Des négociations en cours
Problème : Les deux institutions se renvoient la responsabilité des travaux. Côté CMCAS, un conseil d’administration était prévu ce vendredi 25 mars. "Mais pas de réponse depuis" rétorque Philippe Del Santo. Et côté mairie, le service des sports explique : "C’est un dossier très compliqué, nous ne sommes pas officiellement mandatés pour intervenir. Une réunion avec le CMCAS, propriétaire du complexe, est programmée la semaine prochaine pour signer un nouveau bail dans les règles. Avant cela, le service juridique et financier de la ville ne peut pas autoriser les travaux car ce serait illégal."
Je veux aller très vite car cette situation ne me convient pas du tout. Notre politique sportive, c’est de permettre aux marseillais le sport pour tous.
Sébastien Jibrayel, adjoint au sport à la mairie de Marseille
"J’ai demandé à ce qu’on rajoute dans le bail la mention "prise en charge des travaux et entretien"" ajoute l’adjoint Sébastien Jibrayel.
En attendant, l’attrait pour le club dégringole. "J'ai perdu 40% de mes licenciés notamment les jeunes. Leurs parents ne veulent pas traverser la ville pour emmener les enfants au basket. Cette année, j'ai 9 gamins de 7-8 ans qui s'entrainent. Alors qu’en temps normal, j'en ai autour de 45" explique Philippe Del Santo.
Marseille en manque d’infrastructures sportives
À Marseille, capitale européenne du sport en 2017, de nombreux clubs n'ont peu ou pas accès aux infrastructures. Peut-on se permettre de ne pas entretenir l'existant ? D'autant que le gymnase en question est un "beau" gymnase, avec des gradins, ce qui est rare à Marseille.
Face à la pénurie d'équipements sportifs, la ville a lancé un grand plan de réhabilitation.
Il nous manque 50% des installations pour pouvoir satisfaire toutes les disciplines confondues.
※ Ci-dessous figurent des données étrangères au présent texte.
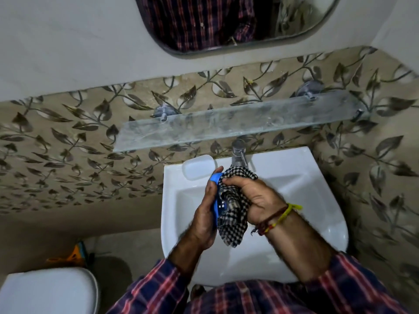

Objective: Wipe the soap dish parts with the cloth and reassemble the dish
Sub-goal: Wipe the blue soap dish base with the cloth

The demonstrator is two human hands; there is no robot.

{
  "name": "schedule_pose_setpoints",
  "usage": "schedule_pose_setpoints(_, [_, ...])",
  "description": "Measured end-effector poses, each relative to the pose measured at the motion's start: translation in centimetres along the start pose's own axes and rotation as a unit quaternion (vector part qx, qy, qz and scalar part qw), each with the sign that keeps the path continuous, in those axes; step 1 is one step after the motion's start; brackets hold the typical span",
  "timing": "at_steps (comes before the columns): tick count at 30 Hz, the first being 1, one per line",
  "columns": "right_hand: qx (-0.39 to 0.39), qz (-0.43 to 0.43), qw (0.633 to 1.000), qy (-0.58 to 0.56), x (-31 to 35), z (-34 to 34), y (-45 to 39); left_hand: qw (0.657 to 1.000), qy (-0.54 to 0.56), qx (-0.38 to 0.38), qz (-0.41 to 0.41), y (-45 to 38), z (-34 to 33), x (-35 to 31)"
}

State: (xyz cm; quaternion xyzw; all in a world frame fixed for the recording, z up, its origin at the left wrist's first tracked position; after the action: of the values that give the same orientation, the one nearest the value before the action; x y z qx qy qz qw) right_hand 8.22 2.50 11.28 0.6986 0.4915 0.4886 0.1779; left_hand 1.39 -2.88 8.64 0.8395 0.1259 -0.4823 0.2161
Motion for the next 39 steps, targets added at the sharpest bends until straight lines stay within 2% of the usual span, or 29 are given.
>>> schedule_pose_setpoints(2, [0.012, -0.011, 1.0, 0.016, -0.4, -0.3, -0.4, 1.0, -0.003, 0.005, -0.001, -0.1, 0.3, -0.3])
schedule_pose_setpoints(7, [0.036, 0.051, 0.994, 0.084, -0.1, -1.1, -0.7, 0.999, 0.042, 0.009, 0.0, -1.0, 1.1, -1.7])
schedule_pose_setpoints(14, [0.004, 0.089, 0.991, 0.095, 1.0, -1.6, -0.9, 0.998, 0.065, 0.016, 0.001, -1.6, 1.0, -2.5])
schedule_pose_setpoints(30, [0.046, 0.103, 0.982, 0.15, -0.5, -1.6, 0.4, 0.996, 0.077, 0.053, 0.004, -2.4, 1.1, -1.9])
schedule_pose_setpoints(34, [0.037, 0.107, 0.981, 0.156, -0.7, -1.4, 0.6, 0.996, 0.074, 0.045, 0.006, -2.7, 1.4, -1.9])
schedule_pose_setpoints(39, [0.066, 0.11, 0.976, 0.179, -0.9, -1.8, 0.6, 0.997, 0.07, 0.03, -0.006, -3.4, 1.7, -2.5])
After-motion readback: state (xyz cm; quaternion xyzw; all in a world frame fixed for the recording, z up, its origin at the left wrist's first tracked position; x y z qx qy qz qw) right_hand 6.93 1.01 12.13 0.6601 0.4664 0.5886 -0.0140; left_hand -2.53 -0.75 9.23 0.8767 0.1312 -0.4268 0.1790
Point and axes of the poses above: each hand's wrist, its own y-axis away from the middle knuckle, its own z-axis out of the back of the hand, x = y × z, the point moved 8 cm from there along -y, towards the middle knuckle, and after that the axes turned 4 degrees about -z, right-handed, at the moved point
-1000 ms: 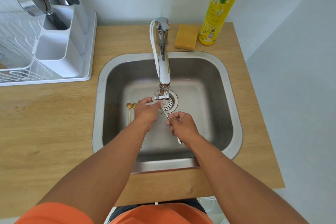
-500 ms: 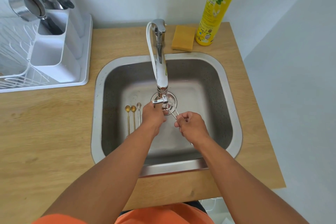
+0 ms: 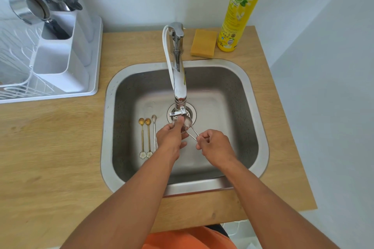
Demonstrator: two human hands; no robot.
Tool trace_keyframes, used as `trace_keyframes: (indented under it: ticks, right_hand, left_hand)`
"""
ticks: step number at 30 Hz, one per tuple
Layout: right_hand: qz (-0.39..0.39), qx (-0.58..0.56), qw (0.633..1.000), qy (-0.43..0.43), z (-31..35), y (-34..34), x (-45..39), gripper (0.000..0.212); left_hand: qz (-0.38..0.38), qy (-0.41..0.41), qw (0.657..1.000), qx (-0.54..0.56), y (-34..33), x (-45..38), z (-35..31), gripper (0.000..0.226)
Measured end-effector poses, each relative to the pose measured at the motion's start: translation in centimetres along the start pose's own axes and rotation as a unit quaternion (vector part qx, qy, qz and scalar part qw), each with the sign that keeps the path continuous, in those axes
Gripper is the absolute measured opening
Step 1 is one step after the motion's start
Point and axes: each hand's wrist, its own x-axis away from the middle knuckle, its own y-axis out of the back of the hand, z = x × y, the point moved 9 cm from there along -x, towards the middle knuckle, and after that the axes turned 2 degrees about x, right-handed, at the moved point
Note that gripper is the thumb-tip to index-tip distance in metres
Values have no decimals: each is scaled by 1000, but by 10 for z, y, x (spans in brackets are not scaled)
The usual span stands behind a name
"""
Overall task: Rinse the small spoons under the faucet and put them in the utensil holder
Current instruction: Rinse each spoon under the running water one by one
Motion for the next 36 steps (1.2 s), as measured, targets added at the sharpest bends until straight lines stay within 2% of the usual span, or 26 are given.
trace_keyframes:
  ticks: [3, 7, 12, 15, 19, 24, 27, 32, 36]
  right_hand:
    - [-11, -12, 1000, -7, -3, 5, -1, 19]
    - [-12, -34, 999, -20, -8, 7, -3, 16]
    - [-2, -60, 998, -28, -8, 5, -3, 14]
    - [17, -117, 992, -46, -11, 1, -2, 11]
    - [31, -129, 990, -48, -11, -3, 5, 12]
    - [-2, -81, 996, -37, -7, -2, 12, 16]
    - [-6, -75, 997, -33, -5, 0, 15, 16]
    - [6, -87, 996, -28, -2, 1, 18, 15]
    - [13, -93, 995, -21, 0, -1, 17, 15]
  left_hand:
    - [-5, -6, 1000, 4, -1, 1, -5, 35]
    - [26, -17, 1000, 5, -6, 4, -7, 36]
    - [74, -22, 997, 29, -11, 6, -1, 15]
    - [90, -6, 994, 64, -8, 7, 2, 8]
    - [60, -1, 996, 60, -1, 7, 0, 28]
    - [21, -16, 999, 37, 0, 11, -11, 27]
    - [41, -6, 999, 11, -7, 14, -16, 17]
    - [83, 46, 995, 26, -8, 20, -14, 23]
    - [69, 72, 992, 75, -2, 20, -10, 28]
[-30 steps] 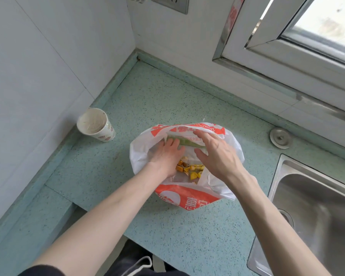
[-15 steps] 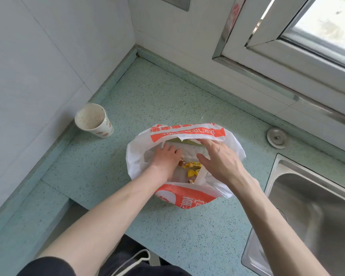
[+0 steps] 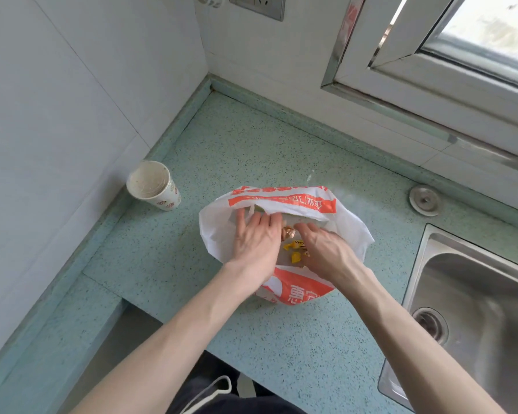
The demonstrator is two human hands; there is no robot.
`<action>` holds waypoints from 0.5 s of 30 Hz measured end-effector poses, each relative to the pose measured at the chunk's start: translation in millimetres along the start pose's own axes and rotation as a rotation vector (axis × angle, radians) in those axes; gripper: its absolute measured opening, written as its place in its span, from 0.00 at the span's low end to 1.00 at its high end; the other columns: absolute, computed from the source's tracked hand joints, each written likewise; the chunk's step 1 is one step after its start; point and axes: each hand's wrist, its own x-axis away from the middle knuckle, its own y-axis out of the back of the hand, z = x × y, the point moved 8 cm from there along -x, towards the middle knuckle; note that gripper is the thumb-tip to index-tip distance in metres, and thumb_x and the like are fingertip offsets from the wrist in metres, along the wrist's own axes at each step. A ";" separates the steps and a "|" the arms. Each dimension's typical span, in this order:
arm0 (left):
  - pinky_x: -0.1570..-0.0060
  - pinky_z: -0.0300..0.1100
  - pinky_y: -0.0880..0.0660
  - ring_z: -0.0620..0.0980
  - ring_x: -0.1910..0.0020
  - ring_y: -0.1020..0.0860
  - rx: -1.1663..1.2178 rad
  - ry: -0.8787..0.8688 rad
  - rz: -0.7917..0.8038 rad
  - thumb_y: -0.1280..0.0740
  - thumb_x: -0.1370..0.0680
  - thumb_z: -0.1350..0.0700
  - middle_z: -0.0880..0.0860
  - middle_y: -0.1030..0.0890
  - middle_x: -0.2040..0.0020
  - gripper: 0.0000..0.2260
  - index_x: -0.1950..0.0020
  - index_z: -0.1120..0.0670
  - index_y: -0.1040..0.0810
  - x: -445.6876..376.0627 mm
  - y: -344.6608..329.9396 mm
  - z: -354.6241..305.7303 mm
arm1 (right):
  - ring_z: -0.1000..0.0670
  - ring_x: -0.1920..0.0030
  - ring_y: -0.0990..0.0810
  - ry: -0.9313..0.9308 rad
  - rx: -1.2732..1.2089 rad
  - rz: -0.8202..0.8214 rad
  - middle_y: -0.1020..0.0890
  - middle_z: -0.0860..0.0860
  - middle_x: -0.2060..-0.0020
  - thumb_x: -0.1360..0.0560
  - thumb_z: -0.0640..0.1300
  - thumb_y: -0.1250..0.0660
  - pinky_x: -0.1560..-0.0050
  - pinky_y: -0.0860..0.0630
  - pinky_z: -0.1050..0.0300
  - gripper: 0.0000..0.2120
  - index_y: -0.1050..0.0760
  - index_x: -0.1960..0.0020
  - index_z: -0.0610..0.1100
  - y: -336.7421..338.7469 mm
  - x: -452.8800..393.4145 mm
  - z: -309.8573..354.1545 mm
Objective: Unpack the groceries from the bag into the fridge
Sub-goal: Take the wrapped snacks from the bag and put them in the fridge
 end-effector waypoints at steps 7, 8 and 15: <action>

On doit faire face à un retard qui s’est accumulé sur 30 ans, tout est vétuste.
Sébastien Jibrayel, adjoint au sport à la mairie de Marseille
"Nous avons récupéré des financements auprès de l’agence nationale du sport (ANS). Et sur les 20 derniers mois, on a pu transformer 8 terrains synthétiques, remettre à neuf 4 gymnases et 4 pistes d’athlétisme. Mais il manque encore plus de 10 bassins d’eau", explique Sébastien Jibrayel, qui ne cache pas sa motivation.
La mairie s'est engagée à financer les travaux à hauteur de 20.000 euros environ pour réparer les deux paniers de basket, une fois que tous les documents seront signés. "Le budget est prévu. Et maintenant qu’on a réussi à ouvrir ce débat, ne regardons plus dans le rétroviseur mais avançons" conclut Sébastien Jibrayel. Avant d’annoncer une rénovation "dans les semaines à venir".
"Je n’ai rien contre la ville de Marseille, mais si je n’avais pas fait cette vidéo, il n’y aurait sûrement rien eu. Sauf que moi, mon club dort depuis deux ans et demi, et c’est le problème !" lâche Philippe Del Santo. Ancien secrétaire général de chauffeurs poids-lourds, il n'oublie pas de mentionner qu'il "ne lâche rien dans la vie" avant de raccrocher son téléphone "avec l'espoir que les choses changent".